# Association of CRP levels and clinical and radiological outcomes in patients with large-vessel occlusion stroke: A MR CLEAN Registry study

**Authors:** Yan Wang, Sven P R Luijten, Daniel Bos, Inge A Mulder, Manon Kappelhof, Willeke F Westendorp, Bart J Emmer, Stefan D Roosendaal, Yvo B W M Roos, Ido R van den Wijngaard, Robert J van Oostenbrugge, Diederik van de Beek, Jonathan M Coutinho

PMC · DOI: 10.1093/esj/23969873251357134 · European Stroke Journal · 2026-01-01

## TL;DR

This study found no link between CRP levels and outcomes in stroke patients treated with endovascular therapy.

## Contribution

The novel contribution is the first comprehensive analysis of CRP's role in outcomes for large-vessel stroke patients undergoing endovascular therapy.

## Key findings

- CRP levels above 3.0 mg/L were not associated with worse clinical outcomes in stroke patients.
- No significant association was found between CRP levels and radiological outcomes or mortality.
- Atrial fibrillation patients had higher CRP levels compared to other subgroups.

## Abstract

Inflammation is important in the pathogenesis of acute ischemic stroke (AIS). The association between CRP and outcomes in patients with large vessel occlusion (LVO) stroke receiving endovascular therapy (EVT) has not been fully elucidated.

We used data from the MR CLEAN Registry (2014–2017), including LVO-AIS patients with intracranial carotid atherosclerotic disease (ICAD), extracranial carotid atherosclerotic disease (ECAD) or atrial fibrillation (AF). The primary outcome was modified Rankin Scale (mRS) score at 90 days. Secondary outcomes included mRS ⩾3 at 90 days, all-cause mortality, successful recanalization, and symptomatic intracranial hemorrhages. CRP was analyzed both dichotomously (>3.0 vs ⩽3.0 mg/L) and continuously, using multivariable regression adjusted for potential confounders.

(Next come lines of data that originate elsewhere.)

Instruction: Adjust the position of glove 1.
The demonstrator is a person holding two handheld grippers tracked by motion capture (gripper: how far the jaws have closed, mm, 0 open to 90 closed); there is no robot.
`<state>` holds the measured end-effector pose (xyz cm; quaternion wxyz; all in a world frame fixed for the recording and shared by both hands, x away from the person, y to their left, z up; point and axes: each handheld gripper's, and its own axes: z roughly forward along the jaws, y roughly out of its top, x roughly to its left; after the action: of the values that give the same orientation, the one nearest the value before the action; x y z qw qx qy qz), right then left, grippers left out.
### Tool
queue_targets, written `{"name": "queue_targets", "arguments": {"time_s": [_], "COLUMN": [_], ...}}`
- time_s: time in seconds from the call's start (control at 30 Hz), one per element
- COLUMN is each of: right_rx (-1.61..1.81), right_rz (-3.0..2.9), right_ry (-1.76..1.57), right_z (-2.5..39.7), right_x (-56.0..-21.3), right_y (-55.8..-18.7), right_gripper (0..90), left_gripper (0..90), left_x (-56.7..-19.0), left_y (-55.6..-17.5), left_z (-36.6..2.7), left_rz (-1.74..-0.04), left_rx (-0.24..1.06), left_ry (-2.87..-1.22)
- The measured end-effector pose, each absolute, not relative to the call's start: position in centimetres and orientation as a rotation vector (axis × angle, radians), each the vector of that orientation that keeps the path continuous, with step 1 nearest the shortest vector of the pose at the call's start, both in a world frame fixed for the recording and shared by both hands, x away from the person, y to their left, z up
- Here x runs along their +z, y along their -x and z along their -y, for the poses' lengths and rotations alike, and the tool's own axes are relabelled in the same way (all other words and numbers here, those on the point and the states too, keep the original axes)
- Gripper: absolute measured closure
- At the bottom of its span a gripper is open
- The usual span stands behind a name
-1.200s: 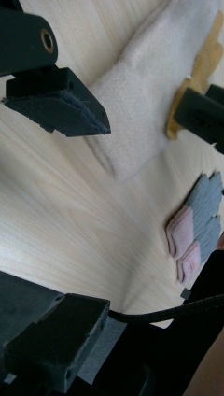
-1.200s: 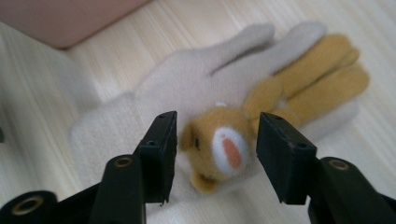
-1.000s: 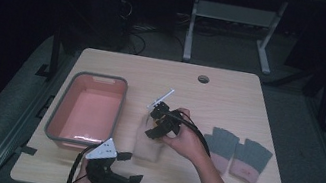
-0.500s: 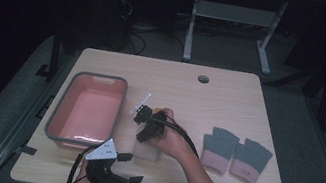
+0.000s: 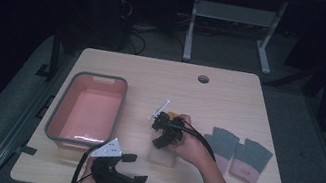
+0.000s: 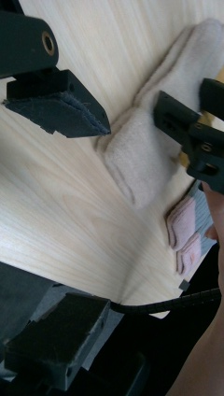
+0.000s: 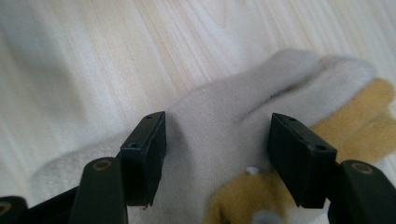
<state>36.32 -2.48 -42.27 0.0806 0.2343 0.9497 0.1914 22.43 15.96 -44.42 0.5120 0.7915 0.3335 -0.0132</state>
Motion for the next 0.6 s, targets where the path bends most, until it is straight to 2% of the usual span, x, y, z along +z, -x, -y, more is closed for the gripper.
{"name": "queue_targets", "arguments": {"time_s": [0.23, 0.37, 0.6], "right_rx": [0.798, 0.928, 1.069], "right_rz": [-2.778, -2.700, -2.639], "right_ry": [-0.860, -1.094, -1.283], "right_z": [5.9, 9.0, 11.6], "right_x": [-40.8, -40.1, -40.6], "right_y": [-35.2, -33.8, -32.5], "right_gripper": [36.2, 36.5, 36.8], "left_gripper": [14.7, 14.7, 14.6], "left_x": [-44.2, -43.9, -43.6], "left_y": [-23.4, -24.9, -27.7], "left_z": [-14.4, -13.9, -13.4], "left_rz": [-0.824, -0.883, -1.013], "left_rx": [-0.082, -0.092, -0.110], "left_ry": [-1.917, -1.889, -1.857]}}
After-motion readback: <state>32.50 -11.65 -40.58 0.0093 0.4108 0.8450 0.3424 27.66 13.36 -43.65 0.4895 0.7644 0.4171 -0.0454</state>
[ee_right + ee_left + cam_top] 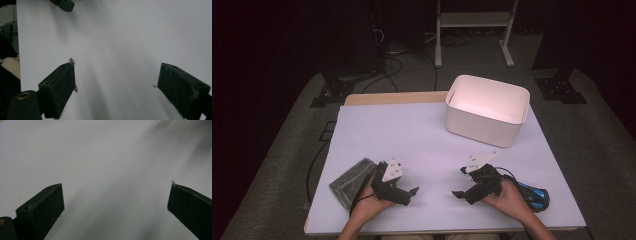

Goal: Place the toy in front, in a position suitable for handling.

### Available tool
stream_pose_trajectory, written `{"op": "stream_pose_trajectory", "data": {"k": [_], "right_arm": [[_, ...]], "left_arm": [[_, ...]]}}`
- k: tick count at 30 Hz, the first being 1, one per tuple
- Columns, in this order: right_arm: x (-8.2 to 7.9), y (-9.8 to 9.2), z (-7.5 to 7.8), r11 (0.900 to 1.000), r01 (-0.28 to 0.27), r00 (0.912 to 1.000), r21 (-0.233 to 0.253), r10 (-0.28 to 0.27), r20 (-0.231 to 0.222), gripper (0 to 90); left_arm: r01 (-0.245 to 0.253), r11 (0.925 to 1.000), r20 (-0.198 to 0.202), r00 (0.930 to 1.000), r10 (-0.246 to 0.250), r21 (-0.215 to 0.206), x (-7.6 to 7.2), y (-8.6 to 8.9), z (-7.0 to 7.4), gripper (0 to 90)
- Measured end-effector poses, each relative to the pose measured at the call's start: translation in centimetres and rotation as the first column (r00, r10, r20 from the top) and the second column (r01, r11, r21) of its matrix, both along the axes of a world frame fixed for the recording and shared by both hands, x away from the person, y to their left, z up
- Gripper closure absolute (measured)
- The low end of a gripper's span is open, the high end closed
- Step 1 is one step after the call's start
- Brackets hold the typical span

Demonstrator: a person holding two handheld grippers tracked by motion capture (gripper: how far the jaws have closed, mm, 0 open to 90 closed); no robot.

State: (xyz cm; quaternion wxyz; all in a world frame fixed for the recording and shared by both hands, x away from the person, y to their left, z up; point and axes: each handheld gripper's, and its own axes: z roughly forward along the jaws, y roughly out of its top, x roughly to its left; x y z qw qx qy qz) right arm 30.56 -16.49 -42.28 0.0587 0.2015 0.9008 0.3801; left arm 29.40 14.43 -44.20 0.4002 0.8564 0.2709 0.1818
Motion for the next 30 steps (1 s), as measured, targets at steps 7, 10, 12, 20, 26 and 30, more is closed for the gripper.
{"op": "stream_pose_trajectory", "data": {"k": [7,10,12,20,26,30], "right_arm": [[0.1,-0.5,0.4,1.000,-0.006,1.0000,0.016,0.007,-0.005,13.2],[0.1,-0.8,0.7,1.000,-0.007,1.0000,0.025,0.007,-0.005,13.3],[0.0,-0.9,0.9,1.000,-0.001,0.9999,0.030,0.001,-0.012,13.3],[-0.2,-1.8,2.2,0.999,-0.004,0.9998,0.052,0.005,-0.019,13.3],[-0.1,-3.0,2.8,0.999,-0.004,0.9993,0.044,0.005,-0.036,13.2],[0.1,-3.9,3.1,0.999,0.003,0.9989,0.040,-0.001,-0.048,13.2]], "left_arm": [[0.003,1.0000,0.002,1.0000,-0.003,0.004,-0.1,-0.1,0.0,0.2],[0.000,1.0000,0.000,1.0000,0.000,0.003,-0.1,-0.1,0.0,0.2],[0.000,1.0000,0.002,1.0000,0.000,0.010,-0.2,-0.1,0.1,0.2],[-0.013,0.9999,0.014,0.9998,0.013,0.004,-0.3,0.2,0.4,0.2],[-0.009,1.0000,0.020,0.9998,0.008,0.002,-0.4,0.1,0.6,0.2],[-0.009,0.9999,0.015,0.9998,0.009,0.006,-0.3,0.1,0.5,0.2]]}}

Among 865 included patients (ICAD: 286; ECAD: 154; AF: 425), median CRP level was 3.4 mg/L (IQR: 2.0–6.1) and 446 patients had elevated CRP (>3.0 mg/L). AF patients had higher CRP than ICAD and ECAD patients (4.0–3.0–3.2 mg/L, p = 0.002). CRP >3.0 mg/L was not associated with mRS in the full cohort (acOR 0.983, 95% CI (0.767, 1.260)) or in any etiological subgroups (ICAD: acOR = 0.968, 95% CI (0.626, 1.496), ECAD: acOR = 1.114, 95% CI (0.617, 2.012), AF: acOR = 0.937, 95% CI (0.653, 1.344)). There was also no association between CRP and any of the other outcomes. When analyzed as a continuous variable, CRP was also not associated with any other outcomes.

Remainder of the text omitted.